New Hampshire has adopted legislation that would provide, subject
to certain conditions, for an environmental audit ``privilege'' for
voluntary compliance evaluations performed by a regulated entity. New
Hampshire's legislation also provides, subject to certain conditions,
for a penalty waiver for violations of environmental laws when a
regulated entity discovers such violations pursuant to a voluntary
compliance evaluation and voluntarily discloses such violations to the
State and takes prompt and appropriate measures to remedy the
violations.
New Hampshire's audit privilege legislation excludes from the scope
of the privilege all ``[d]ocuments, communications, data, reports, or
other information required to be collected, developed, maintained,
reported, or otherwise made available to a regulatory agency pursuant
to an environment law.'' Such information is ``non-privileged'' under
the terms of the legislation. Thus, EPA is not listing any conditions
on New Hampshire's title V program approval for this issue because the
legislation will not preclude the State from enforcing its title V
permit program requirements consistent with the requirements of the
CAA. New Hampshire's Attorney General has submitted a legal opinion
which supports EPA's understanding that the State title V program
requirements for compliance monitoring, reporting of violations,
recordkeeping, and compliance certification, together render the
privilege inapplicable to compliance evaluations, at a title V source,
of the State's title V requirements.
New Hampshire's Attorney General Opinion also addresses the penalty
waiver provisions of the audit legislation. Section 147-E:9, II of the
legislation excludes certain violations from the scope of the penalty
waiver provision. For example, criminal acts committed knowingly,
purposefully, or recklessly are not covered by the penalty waiver
provision when disclosed to the State. Another category excluded from
the scope of the penalty waiver is violations that result in serious
harm to human health or the environment. Although the list of excluded
violations does not explicitly contain violations that result in a
significant economic benefit, violations that are required to be
disclosed by law, or violations that result in a serious risk of harm
to human health or the environment, New Hampshire's Attorney General
Opinion explains that in the context of New Hampshire's title V
operating permit program such violations could not qualify for the
penalty waiver. In essence, the Attorney General Opinion states that
violations of the terms and conditions of State-issued title V permits
are excluded from the penalty waiver provision because any such
violations would be required to be disclosed by the title V permit
itself pursuant to at least one, and possibly all, of the following
requirements in New Hampshire's program: (1) the obligation to report
promptly any deviations from the terms and conditions of the permit;
(2) the obligation to submit monitoring reports no less frequently than
semi-annually; and (3) the obligation to submit annual compliance
certifications. Hence, these requirements would preclude a title V
source from asserting that it ``elected'' (the term used in New
Hampshire's legislation) to disclose any such violations to the State,
i.e. such disclosure could not be voluntary under State law, a
precondition for the applicability of the penalty waiver provisions.

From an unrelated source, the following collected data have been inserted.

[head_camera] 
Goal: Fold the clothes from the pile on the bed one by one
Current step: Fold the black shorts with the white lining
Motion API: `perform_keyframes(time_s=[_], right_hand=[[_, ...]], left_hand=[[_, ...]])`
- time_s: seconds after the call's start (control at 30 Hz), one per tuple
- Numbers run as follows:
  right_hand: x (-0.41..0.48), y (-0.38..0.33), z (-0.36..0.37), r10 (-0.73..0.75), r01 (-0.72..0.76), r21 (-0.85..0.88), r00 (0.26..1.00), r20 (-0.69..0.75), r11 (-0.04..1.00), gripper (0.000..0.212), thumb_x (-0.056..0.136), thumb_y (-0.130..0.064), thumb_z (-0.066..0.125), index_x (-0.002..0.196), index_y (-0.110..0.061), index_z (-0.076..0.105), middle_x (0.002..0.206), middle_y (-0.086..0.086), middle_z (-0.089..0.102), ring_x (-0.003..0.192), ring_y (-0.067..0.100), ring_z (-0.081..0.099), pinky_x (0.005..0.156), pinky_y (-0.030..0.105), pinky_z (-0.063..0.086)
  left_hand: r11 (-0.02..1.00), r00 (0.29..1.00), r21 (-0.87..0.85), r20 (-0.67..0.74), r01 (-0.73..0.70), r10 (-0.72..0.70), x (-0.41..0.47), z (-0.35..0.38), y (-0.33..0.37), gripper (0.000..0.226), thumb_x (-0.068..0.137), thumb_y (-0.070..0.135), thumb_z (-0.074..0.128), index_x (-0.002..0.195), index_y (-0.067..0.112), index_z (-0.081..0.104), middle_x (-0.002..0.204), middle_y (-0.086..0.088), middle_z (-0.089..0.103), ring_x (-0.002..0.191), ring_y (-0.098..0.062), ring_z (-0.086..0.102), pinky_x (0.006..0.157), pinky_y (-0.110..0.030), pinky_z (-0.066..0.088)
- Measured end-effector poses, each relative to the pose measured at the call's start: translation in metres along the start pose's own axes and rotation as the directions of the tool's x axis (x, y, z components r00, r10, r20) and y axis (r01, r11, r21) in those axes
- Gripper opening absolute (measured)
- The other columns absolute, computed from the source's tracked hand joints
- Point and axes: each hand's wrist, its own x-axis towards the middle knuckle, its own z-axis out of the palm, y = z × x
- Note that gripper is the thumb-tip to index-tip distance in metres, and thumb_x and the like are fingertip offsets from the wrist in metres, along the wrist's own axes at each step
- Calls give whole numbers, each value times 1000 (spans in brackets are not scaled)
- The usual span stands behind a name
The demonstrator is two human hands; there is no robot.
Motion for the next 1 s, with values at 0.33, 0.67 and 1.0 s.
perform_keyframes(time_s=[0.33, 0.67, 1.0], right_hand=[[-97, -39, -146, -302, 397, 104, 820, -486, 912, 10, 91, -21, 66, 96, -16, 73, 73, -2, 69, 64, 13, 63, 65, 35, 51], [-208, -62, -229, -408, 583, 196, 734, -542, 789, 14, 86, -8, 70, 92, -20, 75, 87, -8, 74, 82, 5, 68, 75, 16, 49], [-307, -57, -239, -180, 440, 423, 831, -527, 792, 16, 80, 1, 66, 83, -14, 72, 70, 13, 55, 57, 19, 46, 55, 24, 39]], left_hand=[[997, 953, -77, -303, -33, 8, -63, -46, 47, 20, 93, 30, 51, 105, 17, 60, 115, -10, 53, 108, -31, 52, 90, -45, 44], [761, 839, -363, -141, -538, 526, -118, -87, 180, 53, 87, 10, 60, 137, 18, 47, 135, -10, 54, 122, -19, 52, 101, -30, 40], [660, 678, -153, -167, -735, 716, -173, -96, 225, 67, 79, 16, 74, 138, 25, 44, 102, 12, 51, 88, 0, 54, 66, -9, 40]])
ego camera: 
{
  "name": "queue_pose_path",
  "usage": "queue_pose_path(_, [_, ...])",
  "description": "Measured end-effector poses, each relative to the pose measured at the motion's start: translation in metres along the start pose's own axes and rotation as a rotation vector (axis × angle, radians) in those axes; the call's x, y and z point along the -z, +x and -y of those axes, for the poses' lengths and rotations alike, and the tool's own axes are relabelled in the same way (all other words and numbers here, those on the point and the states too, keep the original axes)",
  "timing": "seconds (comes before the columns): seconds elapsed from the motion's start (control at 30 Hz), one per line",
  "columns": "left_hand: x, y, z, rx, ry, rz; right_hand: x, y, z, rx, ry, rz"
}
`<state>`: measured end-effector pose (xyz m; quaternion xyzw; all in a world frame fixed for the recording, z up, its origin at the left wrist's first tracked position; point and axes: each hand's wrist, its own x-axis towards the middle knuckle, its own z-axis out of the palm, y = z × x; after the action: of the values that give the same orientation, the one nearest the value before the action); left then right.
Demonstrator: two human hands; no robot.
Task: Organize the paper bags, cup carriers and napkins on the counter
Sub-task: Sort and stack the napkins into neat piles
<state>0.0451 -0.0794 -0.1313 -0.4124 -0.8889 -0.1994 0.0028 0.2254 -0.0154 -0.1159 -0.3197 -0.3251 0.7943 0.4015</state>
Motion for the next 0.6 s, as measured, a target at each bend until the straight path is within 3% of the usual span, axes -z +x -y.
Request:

With regard to violations of the requirement to apply for a title V
permit, the Attorney General opines that a title V source could not
``elect,'' or volunteer, to disclose the application violation, and so
the penalty waiver provisions would not apply. The reasoning in the
Attorney General Opinion is as follows. A source is under a continuing
obligation, even when failing to apply for a permit on time, to submit
to the State information sufficient to enable the State to issue a
title V permit. Such information would necessarily contain, or at least
include a reference to, information relating to all construction
permits and non-title V State operating permits already issued to the
source. This information would indicate when the source became a
``major source.'' Moreover, the State already possesses extensive
computerized emissions data on each source in the State. These sources
of emissions information would enable the State to deduce that the
source had
[[Page 42225]]
failed to apply for a title V permit in a timely manner. Thus, there is
no meaningful sense in which a source could ``elect'' to disclose, or
voluntarily disclose, the application violation because the source was
required by virtue of the permit application requirement of the State's
regulations to submit the source's emissions information (or at least
reference existing permits that contain such information) from which
the State could deduce on its own that the violation occurred.
The Attorney General Opinion adds that as a practical matter New
Hampshire will be aware of a source's failure to apply for a title V
permit before the source submits a belated permit application. The
Attorney General Opinion asserts that the State has, based on its
existing emissions inventory, already identified all sources in the
State subject to title V and has notified them of their obligation to
apply for a title V permit, and will therefore independently know of
any permit application violation that occurs. The Attorney General
argues that since New Hampshire's legislation excludes from the scope
of the penalty waiver provisions those violations independently
discovered by the State, the waiver provisions would not apply to
permit application violations because the State would already know of
the violation at the time the source belatedly applied.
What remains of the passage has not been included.